> Problem details: If a line in the listing below has the string "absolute", copy it out.

> The data:

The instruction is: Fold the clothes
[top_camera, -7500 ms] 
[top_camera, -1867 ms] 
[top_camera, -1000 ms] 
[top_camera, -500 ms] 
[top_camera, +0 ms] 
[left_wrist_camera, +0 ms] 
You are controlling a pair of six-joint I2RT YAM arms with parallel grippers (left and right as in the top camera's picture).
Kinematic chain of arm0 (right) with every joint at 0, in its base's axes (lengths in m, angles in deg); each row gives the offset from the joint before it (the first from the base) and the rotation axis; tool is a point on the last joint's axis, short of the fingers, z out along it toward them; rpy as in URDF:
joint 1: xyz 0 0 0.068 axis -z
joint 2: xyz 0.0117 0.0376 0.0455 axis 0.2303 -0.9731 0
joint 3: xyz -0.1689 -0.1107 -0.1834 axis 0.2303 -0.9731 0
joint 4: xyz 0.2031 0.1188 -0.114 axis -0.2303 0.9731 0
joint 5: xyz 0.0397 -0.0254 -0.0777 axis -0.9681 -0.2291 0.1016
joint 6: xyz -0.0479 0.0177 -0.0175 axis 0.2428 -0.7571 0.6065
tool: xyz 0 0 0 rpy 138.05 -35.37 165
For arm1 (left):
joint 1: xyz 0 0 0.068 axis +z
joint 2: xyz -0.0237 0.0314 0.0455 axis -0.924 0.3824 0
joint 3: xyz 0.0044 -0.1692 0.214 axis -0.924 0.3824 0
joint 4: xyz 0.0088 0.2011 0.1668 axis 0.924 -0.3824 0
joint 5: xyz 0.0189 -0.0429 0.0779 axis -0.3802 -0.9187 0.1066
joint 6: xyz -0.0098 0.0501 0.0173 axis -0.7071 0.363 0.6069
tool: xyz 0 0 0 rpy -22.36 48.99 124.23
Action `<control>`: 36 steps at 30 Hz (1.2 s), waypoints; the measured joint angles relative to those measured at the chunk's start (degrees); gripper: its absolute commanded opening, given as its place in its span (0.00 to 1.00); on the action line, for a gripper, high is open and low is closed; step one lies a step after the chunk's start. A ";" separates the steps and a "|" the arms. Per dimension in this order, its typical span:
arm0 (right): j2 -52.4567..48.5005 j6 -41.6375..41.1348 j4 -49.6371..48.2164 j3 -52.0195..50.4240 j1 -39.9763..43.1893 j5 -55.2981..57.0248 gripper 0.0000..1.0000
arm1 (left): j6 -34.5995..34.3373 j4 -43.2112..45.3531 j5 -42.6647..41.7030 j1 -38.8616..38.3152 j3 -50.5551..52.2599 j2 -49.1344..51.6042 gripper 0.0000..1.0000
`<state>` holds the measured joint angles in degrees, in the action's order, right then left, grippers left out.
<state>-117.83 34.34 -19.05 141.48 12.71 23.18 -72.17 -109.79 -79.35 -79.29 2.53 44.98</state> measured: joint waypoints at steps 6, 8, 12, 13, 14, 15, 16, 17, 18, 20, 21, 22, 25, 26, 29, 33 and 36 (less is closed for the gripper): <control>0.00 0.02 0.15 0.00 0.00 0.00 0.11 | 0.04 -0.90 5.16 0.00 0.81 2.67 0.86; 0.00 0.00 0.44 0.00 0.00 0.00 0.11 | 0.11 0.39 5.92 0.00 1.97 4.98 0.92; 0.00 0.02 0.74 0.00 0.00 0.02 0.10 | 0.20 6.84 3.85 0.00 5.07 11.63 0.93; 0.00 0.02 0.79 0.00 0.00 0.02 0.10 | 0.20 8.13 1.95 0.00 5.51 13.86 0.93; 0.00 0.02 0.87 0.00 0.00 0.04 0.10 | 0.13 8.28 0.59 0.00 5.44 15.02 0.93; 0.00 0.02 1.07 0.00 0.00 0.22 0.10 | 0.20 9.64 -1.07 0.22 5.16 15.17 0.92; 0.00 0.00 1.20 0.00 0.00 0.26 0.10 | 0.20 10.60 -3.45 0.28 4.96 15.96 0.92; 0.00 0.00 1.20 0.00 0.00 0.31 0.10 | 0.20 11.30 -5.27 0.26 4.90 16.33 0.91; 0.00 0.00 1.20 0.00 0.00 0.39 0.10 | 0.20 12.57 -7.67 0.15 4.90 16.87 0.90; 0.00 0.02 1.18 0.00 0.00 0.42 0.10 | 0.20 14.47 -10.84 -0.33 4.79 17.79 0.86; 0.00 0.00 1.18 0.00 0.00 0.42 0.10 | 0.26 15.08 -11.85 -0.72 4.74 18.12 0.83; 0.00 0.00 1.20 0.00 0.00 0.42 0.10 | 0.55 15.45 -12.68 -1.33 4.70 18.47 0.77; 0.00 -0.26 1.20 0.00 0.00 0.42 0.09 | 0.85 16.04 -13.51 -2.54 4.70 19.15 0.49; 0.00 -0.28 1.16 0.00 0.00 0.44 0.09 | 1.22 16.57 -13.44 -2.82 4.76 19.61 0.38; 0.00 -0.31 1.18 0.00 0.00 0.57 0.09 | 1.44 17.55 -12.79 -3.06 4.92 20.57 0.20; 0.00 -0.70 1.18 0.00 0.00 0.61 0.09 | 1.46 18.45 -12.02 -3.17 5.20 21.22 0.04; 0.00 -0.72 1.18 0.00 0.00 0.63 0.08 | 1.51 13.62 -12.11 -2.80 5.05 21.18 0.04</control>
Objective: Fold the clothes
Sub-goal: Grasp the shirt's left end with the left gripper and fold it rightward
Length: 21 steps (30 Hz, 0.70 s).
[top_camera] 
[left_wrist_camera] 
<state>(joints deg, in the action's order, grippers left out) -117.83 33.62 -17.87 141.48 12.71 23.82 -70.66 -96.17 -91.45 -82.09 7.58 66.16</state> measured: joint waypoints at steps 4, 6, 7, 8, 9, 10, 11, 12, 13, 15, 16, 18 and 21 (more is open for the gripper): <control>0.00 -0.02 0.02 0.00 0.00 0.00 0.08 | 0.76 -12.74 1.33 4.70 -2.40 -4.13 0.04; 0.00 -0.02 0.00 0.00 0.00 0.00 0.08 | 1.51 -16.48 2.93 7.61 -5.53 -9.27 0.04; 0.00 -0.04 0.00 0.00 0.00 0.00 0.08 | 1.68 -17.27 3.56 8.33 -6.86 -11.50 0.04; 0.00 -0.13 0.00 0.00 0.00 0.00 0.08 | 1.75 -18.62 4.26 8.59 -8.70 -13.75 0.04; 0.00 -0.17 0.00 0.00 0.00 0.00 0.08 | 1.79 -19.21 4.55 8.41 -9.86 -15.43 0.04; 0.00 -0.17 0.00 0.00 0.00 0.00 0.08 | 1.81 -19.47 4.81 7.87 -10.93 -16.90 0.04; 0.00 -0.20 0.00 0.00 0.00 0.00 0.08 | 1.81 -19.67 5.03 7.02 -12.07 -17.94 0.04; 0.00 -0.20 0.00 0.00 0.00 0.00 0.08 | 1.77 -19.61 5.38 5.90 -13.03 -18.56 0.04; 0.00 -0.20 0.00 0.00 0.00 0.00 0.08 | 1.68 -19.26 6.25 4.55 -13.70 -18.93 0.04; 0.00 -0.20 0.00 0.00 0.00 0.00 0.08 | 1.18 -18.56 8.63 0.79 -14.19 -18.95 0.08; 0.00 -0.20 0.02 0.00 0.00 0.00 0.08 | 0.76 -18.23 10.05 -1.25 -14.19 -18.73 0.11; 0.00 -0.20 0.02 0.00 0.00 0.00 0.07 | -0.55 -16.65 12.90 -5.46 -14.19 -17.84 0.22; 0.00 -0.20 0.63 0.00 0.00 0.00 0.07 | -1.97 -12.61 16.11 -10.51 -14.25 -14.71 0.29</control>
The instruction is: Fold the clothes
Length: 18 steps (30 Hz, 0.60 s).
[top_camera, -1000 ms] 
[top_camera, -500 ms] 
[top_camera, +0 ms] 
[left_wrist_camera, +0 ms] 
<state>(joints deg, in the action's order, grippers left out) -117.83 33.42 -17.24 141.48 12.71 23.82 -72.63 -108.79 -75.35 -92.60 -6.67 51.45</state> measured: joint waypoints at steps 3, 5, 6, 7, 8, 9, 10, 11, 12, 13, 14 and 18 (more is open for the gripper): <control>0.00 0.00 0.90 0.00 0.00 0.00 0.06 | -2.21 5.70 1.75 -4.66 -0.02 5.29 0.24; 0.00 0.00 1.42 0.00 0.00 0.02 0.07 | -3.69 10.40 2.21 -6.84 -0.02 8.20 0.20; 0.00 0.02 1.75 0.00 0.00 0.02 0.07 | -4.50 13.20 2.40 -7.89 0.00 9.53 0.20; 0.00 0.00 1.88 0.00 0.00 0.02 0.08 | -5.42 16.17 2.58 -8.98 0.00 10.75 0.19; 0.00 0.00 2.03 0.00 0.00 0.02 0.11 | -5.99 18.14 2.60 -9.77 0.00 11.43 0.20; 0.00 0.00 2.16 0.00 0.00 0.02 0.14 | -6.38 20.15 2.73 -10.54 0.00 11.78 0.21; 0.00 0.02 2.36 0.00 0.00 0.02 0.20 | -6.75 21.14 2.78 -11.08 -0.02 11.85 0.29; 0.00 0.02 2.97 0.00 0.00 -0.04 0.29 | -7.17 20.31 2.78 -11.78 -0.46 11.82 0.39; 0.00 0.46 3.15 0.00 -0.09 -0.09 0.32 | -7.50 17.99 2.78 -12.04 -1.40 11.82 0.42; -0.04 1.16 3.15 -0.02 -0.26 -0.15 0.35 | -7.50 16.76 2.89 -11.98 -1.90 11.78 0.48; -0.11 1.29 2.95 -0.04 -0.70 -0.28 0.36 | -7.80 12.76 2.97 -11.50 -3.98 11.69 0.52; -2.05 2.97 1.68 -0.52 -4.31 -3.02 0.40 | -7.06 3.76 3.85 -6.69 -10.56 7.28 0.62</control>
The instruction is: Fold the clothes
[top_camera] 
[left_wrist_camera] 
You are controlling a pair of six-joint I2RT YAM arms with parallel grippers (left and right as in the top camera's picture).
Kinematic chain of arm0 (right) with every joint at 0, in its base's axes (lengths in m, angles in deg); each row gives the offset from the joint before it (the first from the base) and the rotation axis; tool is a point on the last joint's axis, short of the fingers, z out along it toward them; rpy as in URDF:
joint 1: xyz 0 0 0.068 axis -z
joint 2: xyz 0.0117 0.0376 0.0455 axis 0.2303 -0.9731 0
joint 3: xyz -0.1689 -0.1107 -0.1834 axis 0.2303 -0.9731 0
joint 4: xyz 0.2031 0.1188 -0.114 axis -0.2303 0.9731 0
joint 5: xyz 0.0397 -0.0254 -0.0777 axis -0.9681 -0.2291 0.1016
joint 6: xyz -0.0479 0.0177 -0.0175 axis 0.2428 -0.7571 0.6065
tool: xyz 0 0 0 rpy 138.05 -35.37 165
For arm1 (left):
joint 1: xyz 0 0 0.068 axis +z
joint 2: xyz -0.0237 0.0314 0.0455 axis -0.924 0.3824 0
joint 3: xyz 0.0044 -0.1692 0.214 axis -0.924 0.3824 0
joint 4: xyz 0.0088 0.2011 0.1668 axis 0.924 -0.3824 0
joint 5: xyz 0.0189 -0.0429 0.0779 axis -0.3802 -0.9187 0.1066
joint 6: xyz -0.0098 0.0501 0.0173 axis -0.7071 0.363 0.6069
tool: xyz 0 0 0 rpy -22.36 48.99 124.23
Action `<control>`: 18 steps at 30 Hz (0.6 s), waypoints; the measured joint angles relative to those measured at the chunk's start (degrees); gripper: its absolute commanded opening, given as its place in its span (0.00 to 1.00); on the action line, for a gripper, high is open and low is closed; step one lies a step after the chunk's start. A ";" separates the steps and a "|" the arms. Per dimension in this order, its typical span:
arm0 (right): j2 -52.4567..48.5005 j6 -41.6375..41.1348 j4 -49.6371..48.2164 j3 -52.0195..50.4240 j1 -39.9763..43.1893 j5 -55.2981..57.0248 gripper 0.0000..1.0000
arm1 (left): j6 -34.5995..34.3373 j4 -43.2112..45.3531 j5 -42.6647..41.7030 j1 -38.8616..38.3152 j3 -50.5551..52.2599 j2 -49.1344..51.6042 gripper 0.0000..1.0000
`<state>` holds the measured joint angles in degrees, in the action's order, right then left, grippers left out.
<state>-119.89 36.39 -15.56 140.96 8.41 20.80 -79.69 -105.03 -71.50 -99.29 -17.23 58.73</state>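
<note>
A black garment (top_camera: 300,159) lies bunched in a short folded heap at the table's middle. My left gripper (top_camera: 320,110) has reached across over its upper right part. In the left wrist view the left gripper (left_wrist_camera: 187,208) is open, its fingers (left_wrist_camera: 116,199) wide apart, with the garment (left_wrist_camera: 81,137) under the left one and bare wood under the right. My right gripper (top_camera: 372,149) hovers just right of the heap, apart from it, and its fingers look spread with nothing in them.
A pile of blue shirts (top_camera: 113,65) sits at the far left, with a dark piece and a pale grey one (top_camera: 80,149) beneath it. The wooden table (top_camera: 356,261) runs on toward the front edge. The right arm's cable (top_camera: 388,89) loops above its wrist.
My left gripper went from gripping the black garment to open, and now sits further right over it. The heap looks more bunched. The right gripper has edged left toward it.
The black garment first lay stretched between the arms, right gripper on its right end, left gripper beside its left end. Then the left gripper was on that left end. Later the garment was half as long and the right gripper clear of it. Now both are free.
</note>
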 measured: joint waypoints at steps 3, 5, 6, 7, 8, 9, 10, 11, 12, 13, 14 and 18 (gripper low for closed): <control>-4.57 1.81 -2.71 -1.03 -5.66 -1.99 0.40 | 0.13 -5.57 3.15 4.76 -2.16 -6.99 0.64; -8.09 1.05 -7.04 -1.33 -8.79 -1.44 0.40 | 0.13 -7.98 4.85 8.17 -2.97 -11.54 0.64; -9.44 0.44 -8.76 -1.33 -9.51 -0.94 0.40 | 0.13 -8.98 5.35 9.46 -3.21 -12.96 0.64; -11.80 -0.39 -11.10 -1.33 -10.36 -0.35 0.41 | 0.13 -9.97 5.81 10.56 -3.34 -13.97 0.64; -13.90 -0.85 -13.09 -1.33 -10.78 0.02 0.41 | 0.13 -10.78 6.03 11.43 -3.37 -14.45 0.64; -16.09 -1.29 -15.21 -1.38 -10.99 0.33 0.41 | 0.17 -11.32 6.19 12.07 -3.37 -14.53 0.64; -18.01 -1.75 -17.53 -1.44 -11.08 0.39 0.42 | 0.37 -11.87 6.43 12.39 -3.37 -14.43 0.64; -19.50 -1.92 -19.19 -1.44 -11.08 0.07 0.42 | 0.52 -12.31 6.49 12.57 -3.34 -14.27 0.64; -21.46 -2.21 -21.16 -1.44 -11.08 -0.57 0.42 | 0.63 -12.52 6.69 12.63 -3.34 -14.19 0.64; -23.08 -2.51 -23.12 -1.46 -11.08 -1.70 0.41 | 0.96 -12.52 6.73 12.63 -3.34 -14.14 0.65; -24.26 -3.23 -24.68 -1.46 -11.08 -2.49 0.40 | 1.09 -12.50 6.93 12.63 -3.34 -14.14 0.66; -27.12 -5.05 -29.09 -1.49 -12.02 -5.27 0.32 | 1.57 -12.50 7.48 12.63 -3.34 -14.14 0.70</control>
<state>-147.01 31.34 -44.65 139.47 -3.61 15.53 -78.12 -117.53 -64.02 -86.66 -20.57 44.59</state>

> Output of the exercise:
Action `<control>`: 36 steps at 30 Hz (1.2 s), waypoints; the measured joint angles relative to those measured at the chunk's start (degrees); gripper: its absolute commanded opening, given as its place in its span (0.00 to 1.00); on the action line, for a gripper, high is open and low is closed; step one lies a step after the chunk's start. A ";" separates the steps and a "|" the arms. Per dimension in this order, its typical span:
Action `<control>`: 18 steps at 30 Hz (0.6 s), waypoints; the measured joint angles relative to those measured at the chunk's start (degrees); gripper: its absolute commanded opening, given as its place in its span (0.00 to 1.00); on the action line, for a gripper, high is open and low is closed; step one lies a step after the chunk's start. A ";" separates the steps and a "|" the arms. Per dimension in this order, its typical span:

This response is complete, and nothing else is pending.